### ABOUT THIS EXERCISE
Wherever the listing holds a picture, leave it out, and copy the remainder exactly.
---- SOURCE MATERIAL
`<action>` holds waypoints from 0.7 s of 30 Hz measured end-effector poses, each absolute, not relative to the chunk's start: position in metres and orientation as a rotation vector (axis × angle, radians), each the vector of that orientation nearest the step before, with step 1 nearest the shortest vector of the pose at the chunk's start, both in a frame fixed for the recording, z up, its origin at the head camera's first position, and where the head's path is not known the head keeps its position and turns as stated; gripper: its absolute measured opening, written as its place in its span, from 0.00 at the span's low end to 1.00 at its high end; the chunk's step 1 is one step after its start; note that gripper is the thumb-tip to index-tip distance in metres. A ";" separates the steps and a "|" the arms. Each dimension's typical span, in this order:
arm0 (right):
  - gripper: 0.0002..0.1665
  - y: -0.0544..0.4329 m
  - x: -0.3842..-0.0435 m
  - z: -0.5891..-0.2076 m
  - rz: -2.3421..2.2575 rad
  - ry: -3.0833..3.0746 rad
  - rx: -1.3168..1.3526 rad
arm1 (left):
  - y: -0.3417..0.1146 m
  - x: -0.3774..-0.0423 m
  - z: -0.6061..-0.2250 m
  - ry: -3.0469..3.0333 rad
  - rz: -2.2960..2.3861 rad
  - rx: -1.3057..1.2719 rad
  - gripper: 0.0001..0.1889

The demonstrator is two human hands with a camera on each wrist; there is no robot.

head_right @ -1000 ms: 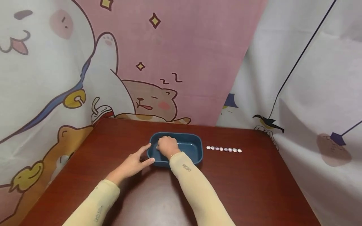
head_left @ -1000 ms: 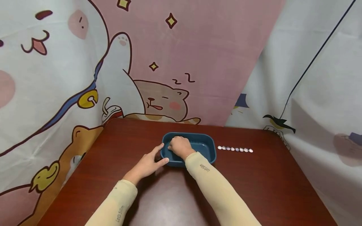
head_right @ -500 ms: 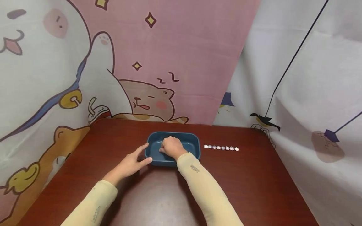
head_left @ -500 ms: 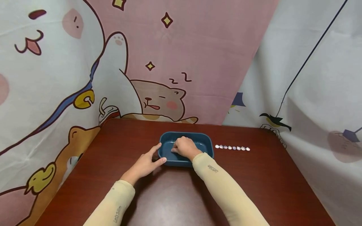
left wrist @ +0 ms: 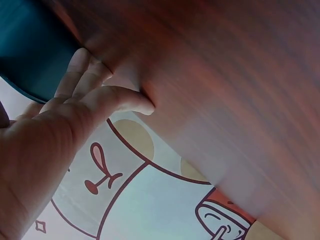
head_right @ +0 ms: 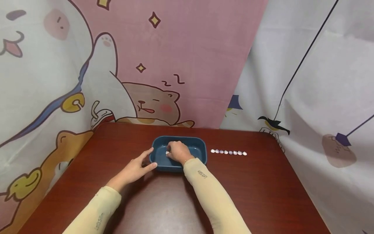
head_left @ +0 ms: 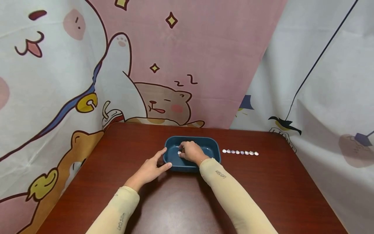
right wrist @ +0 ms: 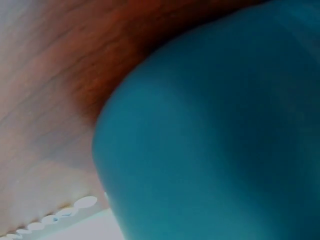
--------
### WRITTEN ANSWER
`<action>` holds waypoints from 0.7 s of 30 Hz measured end-effector poses, each absolute, not relative to the chunk's start: position in metres and orientation as a rotation vector (axis × angle, radians), each the vector of that orientation nearest the step before, with step 1 nearest the shortest vector of the pose at the chunk's start, both in a frame fixed for the recording, z up, its origin at the head camera's first position, and where the head's path is not known the head keeps its position and turns as stated; gripper: its absolute measured opening, written as its place in its span, from 0.00 at the span's low end to 1.00 at its high end; the chunk's step 1 is one step after its start; note that gripper is the thumb-tip to index-tip distance in metres. A ";" separates the steps and a "|" the arms. Each dimension's typical span, in this order:
arm0 (right):
  - gripper: 0.0002..0.1665
  - y: -0.0544..0.4329 m
  - x: -0.3842..-0.0435 m
  - z: -0.5891..-0.2076 m
  - rz: -2.3421..2.2575 rad
  - ry: -3.0833..3.0746 rad
  - rx: -1.3168..1.3526 rad
arm1 (left):
  - y: -0.3417..0.1146 m
  - x: -0.3774..-0.0423 m
  - z: -0.6061..-0.2250 m
  - ry: -3.0469..3.0333 rad
  - rz: -2.2960..2.3861 rad
  - rx: -1.3057..1.2719 rad
  - gripper: 0.0001..0.1889

The demonstrator is two human hands with a camera on each wrist; there is no robot.

head_right @ -1000 ms: 
head_left @ -1000 ms: 
head_right @ -500 ms: 
head_left @ -500 ms: 
left wrist @ +0 ms: 
head_right @ +0 ms: 
head_left @ +0 ms: 
right wrist @ +0 ms: 

The answer has been fully written out.